Consider doing this.
public class BaseController{
#ExceptionHandler(value = { CustomRestException.class })
protected #ResponseBody ResponseEntity<ErrorResponse > handleNotFound(final RuntimeException ex, final WebRequest request) {
System.out.println("is executed in handler");
final String bodyOfResponse = ex.getMessage();
return new ResponseEntity<ErrorResponse >(new ErrorResponse (bodyOfResponse), null, HttpStatus.NOT_FOUND);
}
}
In your controller do this.
#Controller
public class HomeController extends BaseController {//Your code here}
And create this class.
#XmlRootElement
public class ErrorResponse {
public String error;
}
Finally add to your class the following code
if (testId == null || testId.equals(""))
{
throw new CustomRestException("DD");
}
That will create an XML response as follows.

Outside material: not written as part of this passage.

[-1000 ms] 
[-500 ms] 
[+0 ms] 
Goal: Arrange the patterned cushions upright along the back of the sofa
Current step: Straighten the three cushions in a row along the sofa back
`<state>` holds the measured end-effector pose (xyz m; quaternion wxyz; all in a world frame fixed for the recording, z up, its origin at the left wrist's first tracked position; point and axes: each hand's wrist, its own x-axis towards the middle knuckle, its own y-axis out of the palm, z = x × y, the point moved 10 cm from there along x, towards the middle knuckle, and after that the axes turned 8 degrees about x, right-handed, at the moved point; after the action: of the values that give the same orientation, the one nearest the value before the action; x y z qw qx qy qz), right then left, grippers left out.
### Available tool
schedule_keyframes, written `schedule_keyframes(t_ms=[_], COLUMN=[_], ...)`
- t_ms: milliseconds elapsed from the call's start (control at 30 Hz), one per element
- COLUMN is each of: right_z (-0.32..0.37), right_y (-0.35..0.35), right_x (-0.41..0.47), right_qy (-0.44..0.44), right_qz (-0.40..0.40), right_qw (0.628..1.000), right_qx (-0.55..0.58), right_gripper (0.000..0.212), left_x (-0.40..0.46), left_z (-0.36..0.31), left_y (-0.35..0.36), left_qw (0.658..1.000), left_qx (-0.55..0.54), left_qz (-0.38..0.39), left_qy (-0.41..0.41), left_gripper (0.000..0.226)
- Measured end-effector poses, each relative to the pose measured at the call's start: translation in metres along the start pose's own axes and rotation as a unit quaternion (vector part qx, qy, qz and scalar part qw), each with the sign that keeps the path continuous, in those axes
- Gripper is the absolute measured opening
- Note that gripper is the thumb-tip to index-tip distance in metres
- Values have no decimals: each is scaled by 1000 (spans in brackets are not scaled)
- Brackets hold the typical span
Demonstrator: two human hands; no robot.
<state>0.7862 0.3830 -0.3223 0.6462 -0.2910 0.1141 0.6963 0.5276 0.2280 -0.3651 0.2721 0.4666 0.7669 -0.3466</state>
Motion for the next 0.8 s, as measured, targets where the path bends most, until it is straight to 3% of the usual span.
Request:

This XML file does not appear to have any style information associated
with it. The document tree is shown below.
<successResponse> <error>DD</error> </successResponse>
This will handle all the exception an is not needed to add #ControllerAdvice, that seems need to add their own MessageConverters that is why the answer is not converted to XML, I read that here.
I added ,produces = "application/xml" and remove it, and is still working as I think you want. Please let me know if this was useful.